**RAW DATA**:
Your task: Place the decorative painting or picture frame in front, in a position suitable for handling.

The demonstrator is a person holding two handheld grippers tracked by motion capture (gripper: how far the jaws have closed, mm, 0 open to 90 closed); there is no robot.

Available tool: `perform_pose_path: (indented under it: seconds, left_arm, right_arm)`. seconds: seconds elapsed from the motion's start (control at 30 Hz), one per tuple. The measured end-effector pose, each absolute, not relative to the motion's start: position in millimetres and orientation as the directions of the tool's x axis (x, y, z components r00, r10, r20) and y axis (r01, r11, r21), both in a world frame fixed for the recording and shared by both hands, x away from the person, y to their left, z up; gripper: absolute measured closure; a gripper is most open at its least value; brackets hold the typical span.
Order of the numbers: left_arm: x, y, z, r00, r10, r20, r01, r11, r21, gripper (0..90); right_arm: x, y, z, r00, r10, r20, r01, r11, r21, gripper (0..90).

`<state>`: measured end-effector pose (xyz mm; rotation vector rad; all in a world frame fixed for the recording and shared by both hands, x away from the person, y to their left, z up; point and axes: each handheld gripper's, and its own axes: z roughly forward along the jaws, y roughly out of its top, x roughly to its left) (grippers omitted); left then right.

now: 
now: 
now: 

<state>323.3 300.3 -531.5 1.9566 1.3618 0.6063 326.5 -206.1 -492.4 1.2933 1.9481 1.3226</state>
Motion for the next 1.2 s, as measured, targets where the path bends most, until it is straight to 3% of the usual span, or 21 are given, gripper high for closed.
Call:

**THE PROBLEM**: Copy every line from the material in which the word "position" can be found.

**COMPLETED EXERCISE**:
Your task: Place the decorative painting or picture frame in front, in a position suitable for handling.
Available tool: `perform_pose_path: (indented under it: seconds, left_arm, right_arm)`. seconds: seconds elapsed from the motion's start (control at 30 Hz), one per tuple. The measured end-effector pose, each absolute, not relative to the motion's start: position in millimetres and orientation as the directions of the tool's x axis (x, y, z components r00, r10, r20) and y axis (r01, r11, r21), both in a world frame fixed for the recording and shared by both hands, x away from the person, y to their left, z up; gripper: absolute measured closure; a gripper is most open at its least value; brackets hold the typical span.

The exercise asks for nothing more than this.